Africa

IMF Forces Kenya to End Fuel Subsidies, Driving Prices Up as ‘Hustler’ Champion Ruto Takes Office

Despite campaigning as a representative of the “hustlers” from whom he came, Kenyan President William Ruto was forced to implement a major policy change on his first day in office that’s sure to make the lives of Kenya’s poor citizens even harder: ending a fuel subsidy that had shielded them from global price hikes.
Sputnik
In his inaugural speech on Tuesday in Nairobi’s Kasarani Stadium, Ruto called fuel and food subsidies “costly and ineffective,” saying that removing them would help the country climb out of a “deep economic hole” that was driving unemployment and underemployment.

“In addition to being very costly, consumption subsidy interventions are prone to abuse, distort markets and create uncertainties including artificial shortages of the very products being subsidized,” he said.

However, the decision was not his alone: the International Monetary Fund (IMF) has required Nairobi to end the subsidy by next month as part of the conditions of a 38-month loan deal made in July. The Washington, DC-based international lender is notorious for requiring recipients of its financial assistance to align their government finances with neoliberal free-market policies, including ending subsidies and regulations and cutting the government’s budget.

Accordingly, Kenya’s Energy Petroleum and Regulatory Authority (EPRA) announced it had ended price caps for Super Petrol and raised them for diesel and kerosene, beginning on October 14. The new prices are 13% higher for Super Petrol, 18% higher for diesel, and 16% higher for kerosene.

Africa
Could Ruto's Realpolitik Approach Boost Kenya's Growth, Offer New Opportunities to Russia in Africa?
Super Petrol, called Super Unleaded in the US, is a higher-octane fuel than regular gasoline that’s most commonly used in higher-end automobiles. Diesel is a common fuel for trucks, farm equipment such as tractors, and train locomotives, and kerosene is a common home fuel for cooking and lighting in the East African country.

Meanwhile, the Kenya Pipeline Company (KPC) announced last week that a fuel shortage was imminent because oil sellers had not delivered their products over fears that buyers would be unable to pay.

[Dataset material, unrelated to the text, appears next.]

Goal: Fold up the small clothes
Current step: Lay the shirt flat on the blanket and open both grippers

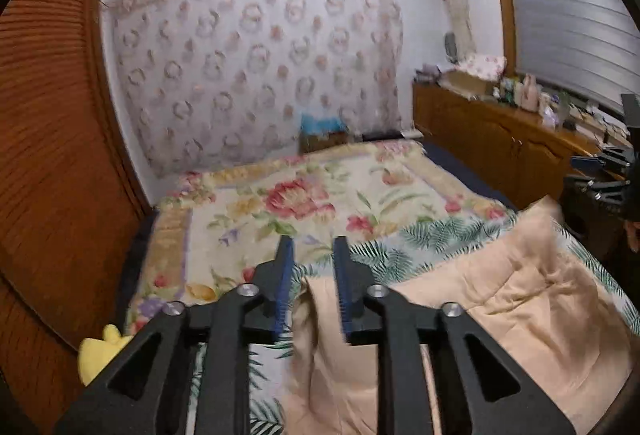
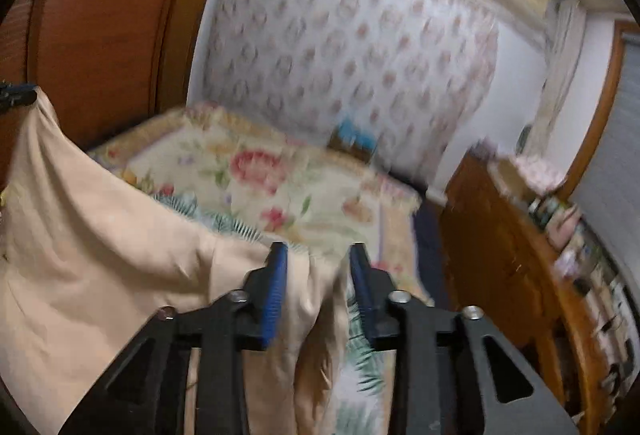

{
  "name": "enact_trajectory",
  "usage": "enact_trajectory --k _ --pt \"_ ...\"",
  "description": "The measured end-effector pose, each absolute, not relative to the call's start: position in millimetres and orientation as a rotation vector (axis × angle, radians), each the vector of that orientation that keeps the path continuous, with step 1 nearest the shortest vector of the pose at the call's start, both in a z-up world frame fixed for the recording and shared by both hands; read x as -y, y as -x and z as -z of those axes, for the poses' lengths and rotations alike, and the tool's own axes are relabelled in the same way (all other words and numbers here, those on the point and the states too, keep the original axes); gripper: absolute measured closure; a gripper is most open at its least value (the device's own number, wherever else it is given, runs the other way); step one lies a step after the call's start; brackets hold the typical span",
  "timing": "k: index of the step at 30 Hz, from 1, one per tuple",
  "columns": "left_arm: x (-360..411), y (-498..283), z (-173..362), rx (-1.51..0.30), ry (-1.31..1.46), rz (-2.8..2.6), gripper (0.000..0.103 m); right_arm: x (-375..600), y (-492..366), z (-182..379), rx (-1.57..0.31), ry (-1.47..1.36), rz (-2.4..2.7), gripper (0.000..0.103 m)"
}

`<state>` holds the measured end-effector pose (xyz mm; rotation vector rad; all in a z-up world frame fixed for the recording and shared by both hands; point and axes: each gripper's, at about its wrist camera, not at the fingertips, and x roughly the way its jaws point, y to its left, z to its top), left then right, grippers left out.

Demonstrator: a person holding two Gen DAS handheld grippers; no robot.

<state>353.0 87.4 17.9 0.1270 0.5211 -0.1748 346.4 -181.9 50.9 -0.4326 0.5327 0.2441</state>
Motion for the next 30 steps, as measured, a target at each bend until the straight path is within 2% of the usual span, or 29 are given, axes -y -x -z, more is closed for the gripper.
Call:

Since the government pays for the difference between the price cap and the market price, government finances are not insulated from global price hikes in the way that Kenyan consumers have been. In June, weeks before Nairobi took the IMF bailout, Kenyan Treasury Secretary Ukur Yatani warned that the government could soon run out of money if prices remained so high.
“The current government is between a rock and a hard place,” Aly-Khan Satchu, an economic analyst and the CEO of investment adviser Rich Management, told Reuters on Thursday. “What we are seeing here is instead of going for shock and awe of lifting all the subsidies in one go, they are doing it in a more phased manner.”
Meanwhile, Kenya has recorded high levels of inflation. The Kenyan Bureau of Statistics reported on Friday that commodity prices in the East African state were 8.5% higher in August 2022 than they were in August 2021 - the biggest increase in five years.
Analysts told Reuters that ending the fuel subsidy was likely to push inflation even higher.
Both ending subsidies and rising inflation have the potential to dent Ruto’s efforts to stimulate the Kenyan economy by backing “hustlers,” or small-time businesses, for whom he has created a “hustler fund” to support.